Exercise brief:
Every line of the data below should be printed exactly.

Data for this exercise:
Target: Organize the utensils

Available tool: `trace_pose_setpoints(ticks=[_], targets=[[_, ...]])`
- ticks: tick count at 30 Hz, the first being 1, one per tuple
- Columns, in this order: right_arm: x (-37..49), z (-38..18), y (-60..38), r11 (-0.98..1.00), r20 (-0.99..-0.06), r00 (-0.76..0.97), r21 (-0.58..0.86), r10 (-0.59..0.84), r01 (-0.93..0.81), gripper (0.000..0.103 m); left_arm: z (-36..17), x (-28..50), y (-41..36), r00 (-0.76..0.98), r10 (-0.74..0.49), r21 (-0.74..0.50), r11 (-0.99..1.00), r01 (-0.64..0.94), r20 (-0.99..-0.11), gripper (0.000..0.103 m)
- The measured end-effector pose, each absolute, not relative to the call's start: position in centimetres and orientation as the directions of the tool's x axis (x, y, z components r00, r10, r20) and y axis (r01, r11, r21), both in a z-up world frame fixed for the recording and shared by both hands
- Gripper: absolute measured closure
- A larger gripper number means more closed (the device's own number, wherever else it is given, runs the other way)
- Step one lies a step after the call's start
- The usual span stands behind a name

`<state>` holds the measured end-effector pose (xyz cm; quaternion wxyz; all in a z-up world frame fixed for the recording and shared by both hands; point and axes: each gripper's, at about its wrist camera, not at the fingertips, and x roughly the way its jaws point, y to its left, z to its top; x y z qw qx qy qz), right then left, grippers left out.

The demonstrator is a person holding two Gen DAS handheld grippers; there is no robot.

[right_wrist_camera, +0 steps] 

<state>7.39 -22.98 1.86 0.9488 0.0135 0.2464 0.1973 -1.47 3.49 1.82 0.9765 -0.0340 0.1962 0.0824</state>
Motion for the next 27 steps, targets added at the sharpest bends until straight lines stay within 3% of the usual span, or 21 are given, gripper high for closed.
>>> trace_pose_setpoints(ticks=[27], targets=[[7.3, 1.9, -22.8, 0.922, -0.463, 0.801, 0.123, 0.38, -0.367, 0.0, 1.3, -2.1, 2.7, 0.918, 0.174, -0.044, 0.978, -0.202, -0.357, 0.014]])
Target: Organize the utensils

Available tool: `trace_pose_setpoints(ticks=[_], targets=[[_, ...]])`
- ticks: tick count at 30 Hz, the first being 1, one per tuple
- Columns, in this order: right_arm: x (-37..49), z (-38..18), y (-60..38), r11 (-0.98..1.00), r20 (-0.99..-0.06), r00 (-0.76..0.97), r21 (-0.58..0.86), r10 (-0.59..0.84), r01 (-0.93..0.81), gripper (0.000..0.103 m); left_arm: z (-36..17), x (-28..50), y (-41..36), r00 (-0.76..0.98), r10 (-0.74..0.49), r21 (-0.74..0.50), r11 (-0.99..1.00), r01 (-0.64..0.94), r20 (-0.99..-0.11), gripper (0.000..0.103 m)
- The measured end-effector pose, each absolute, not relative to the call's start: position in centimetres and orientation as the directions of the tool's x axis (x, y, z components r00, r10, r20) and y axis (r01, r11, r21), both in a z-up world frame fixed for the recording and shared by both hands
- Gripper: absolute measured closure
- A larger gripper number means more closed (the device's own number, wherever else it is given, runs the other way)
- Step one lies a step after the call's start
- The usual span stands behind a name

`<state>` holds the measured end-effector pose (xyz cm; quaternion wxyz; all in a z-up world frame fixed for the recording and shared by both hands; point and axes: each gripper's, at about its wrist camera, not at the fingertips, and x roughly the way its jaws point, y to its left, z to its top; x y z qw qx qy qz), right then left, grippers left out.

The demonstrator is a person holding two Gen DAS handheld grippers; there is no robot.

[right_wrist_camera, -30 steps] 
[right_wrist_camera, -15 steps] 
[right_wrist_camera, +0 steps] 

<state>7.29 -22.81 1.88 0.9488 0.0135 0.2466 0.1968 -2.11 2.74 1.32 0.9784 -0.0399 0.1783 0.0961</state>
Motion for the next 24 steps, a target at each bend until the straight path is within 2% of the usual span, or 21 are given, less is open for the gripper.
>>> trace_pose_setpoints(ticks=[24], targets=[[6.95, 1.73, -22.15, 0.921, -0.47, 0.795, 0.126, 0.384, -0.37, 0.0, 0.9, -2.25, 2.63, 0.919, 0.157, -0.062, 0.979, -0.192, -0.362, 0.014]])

Solution to the problem:
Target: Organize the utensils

Available tool: `trace_pose_setpoints(ticks=[_], targets=[[_, ...]])`
- ticks: tick count at 30 Hz, the first being 1, one per tuple
- Columns, in this order: right_arm: x (-37..49), z (-38..18), y (-60..38), r11 (-0.98..1.00), r20 (-0.99..-0.06), r00 (-0.76..0.97), r21 (-0.58..0.86), r10 (-0.59..0.84), r01 (-0.93..0.81), gripper (0.000..0.103 m); left_arm: z (-36..17), x (-28..50), y (-41..36), r00 (-0.76..0.98), r10 (-0.74..0.49), r21 (-0.74..0.50), r11 (-0.99..1.00), r01 (-0.64..0.94), r20 (-0.99..-0.11), gripper (0.000..0.103 m)
- The measured end-effector pose, each absolute, not relative to the call's start: position in centimetres and orientation as the directions of the tool's x axis (x, y, z components r00, r10, r20) and y axis (r01, r11, r21), both in a z-up world frame fixed for the recording and shared by both hands
- Gripper: absolute measured closure
- A larger gripper number means more closed (the device's own number, wherever else it is given, runs the other way)
- Step one lies a step after the call's start
- The usual span stands behind a name

`<state>` holds the measured end-effector pose (xyz cm; quaternion wxyz; all in a z-up world frame fixed for the recording and shared by both hands; point and axes: each gripper's, at about its wrist camera, not at the fingertips, and x roughly the way its jaws point, y to its left, z to its top; x y z qw qx qy qz), right then left, grippers left out.

The demonstrator is a person holding two Gen DAS handheld grippers; there is no robot.

[right_wrist_camera, +0 steps] 

<state>7.39 -22.98 1.86 0.9488 0.0135 0.2464 0.1973 -1.47 3.49 1.82 0.9765 -0.0340 0.1962 0.0824</state>
Motion for the next 27 steps, targets added at the sharpest bends until straight lines stay within 3% of the usual span, or 21 are given, gripper high for closed.
>>> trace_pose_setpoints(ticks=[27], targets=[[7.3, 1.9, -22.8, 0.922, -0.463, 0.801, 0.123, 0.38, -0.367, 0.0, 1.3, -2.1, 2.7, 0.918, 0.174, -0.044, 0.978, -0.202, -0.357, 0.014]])
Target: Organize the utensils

Available tool: `trace_pose_setpoints(ticks=[_], targets=[[_, ...]])`
- ticks: tick count at 30 Hz, the first being 1, one per tuple
- Columns, in this order: right_arm: x (-37..49), z (-38..18), y (-60..38), r11 (-0.98..1.00), r20 (-0.99..-0.06), r00 (-0.76..0.97), r21 (-0.58..0.86), r10 (-0.59..0.84), r01 (-0.93..0.81), gripper (0.000..0.103 m); left_arm: z (-36..17), x (-28..50), y (-41..36), r00 (-0.76..0.98), r10 (-0.74..0.49), r21 (-0.74..0.50), r11 (-0.99..1.00), r01 (-0.64..0.94), r20 (-0.99..-0.11), gripper (0.000..0.103 m)
- The measured end-effector pose, each absolute, not relative to the call's start: position in centimetres and orientation as the directions of the tool's x axis (x, y, z components r00, r10, r20) and y axis (r01, r11, r21), both in a z-up world frame fixed for the recording and shared by both hands
- Gripper: absolute measured closure
- A larger gripper number means more closed (the device's own number, wherever else it is given, runs the other way)
- Step one lies a step after the call's start
- The usual span stands behind a name

`<state>` holds the measured end-effector pose (xyz cm; quaternion wxyz; all in a z-up world frame fixed for the recording and shared by both hands; point and axes: each gripper's, at about its wrist camera, not at the fingertips, and x roughly the way its jaws point, y to its left, z to its top; x y z qw qx qy qz), right then left, grippers left out.

The demonstrator is a person holding two Gen DAS handheld grippers; there is no robot.

[right_wrist_camera, -30 steps] 
[right_wrist_camera, -15 steps] 
[right_wrist_camera, +0 steps] 

<state>7.29 -22.81 1.88 0.9488 0.0135 0.2466 0.1968 -2.11 2.74 1.32 0.9784 -0.0399 0.1783 0.0961</state>
Motion for the next 24 steps, a target at each bend until the straight path is within 2% of the usual span, or 21 are given, less is open for the gripper.
>>> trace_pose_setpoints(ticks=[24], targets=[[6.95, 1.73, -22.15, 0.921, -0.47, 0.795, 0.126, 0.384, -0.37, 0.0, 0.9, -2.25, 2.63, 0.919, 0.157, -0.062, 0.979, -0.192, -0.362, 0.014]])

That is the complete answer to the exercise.